● EXERCISE PROMPT:
Read the records below. Copy each line where the string "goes" occurs.
BEGIN RECORDS FOR THIS EXERCISE
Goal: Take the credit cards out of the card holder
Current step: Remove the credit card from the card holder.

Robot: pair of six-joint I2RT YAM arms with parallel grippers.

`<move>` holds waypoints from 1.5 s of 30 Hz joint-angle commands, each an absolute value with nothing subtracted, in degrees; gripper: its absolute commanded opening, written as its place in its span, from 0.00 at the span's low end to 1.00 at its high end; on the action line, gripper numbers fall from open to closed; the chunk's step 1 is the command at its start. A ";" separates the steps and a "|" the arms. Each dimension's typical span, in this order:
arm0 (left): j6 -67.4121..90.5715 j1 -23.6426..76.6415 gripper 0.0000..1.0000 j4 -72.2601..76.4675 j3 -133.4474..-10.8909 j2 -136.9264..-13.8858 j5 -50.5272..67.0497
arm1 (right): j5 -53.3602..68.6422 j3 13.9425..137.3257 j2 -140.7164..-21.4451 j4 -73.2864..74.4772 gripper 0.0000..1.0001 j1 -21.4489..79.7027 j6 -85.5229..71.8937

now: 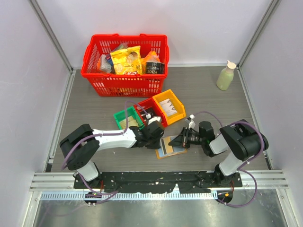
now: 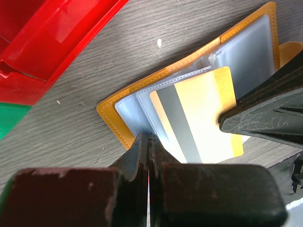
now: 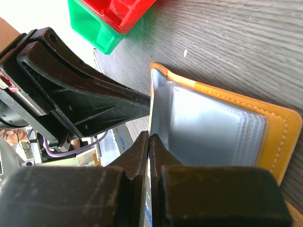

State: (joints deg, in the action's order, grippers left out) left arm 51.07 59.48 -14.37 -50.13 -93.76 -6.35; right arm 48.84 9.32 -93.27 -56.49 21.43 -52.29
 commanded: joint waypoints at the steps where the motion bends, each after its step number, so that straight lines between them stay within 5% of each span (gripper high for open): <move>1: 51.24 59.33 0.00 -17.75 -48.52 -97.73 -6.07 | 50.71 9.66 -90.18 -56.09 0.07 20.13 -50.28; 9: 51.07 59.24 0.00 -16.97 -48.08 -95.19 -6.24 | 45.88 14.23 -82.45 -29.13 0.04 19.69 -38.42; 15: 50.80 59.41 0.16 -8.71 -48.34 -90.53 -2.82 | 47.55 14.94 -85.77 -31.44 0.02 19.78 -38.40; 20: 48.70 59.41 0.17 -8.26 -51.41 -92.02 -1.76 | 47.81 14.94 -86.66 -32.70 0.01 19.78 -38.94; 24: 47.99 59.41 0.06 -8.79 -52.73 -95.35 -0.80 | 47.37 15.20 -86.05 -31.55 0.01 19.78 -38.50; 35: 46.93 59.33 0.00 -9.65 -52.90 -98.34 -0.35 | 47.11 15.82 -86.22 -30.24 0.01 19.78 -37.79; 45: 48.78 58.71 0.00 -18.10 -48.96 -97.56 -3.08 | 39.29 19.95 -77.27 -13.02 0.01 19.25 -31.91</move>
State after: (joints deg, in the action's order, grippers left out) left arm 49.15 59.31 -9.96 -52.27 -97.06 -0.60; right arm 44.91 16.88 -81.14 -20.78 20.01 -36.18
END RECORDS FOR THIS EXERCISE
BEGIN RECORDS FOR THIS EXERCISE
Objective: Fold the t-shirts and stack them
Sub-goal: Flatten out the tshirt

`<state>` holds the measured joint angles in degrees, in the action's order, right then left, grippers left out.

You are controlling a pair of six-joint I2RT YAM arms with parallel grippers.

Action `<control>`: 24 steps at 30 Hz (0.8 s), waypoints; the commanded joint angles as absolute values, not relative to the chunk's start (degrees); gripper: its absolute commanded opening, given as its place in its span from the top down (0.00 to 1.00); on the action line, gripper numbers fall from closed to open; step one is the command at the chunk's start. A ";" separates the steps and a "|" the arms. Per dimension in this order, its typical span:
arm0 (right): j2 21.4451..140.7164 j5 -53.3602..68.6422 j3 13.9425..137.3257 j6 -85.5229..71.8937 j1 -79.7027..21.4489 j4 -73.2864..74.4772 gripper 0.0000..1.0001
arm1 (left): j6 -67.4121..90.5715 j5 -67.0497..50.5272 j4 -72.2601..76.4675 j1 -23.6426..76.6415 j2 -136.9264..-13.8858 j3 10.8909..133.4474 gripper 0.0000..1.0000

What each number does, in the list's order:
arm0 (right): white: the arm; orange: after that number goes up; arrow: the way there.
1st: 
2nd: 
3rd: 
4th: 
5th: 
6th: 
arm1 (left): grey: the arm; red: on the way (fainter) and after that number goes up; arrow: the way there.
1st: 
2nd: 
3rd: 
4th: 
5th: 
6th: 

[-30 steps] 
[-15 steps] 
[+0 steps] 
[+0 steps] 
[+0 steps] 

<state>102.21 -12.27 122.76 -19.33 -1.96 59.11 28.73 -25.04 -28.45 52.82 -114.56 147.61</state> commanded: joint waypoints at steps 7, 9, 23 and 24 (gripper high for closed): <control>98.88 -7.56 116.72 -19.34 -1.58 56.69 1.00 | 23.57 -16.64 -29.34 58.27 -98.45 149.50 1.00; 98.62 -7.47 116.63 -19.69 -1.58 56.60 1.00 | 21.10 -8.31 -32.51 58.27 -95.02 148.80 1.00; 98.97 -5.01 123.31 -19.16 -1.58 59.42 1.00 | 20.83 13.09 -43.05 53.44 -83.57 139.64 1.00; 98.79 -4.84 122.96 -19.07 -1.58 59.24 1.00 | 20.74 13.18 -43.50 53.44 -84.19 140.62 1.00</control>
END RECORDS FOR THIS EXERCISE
● TASK ANSWER:
arm0 (right): white: the arm; orange: after that number goes up; arrow: the way there.
arm1 (left): grey: the arm; red: on the way (fainter) and after that number goes up; arrow: the way there.

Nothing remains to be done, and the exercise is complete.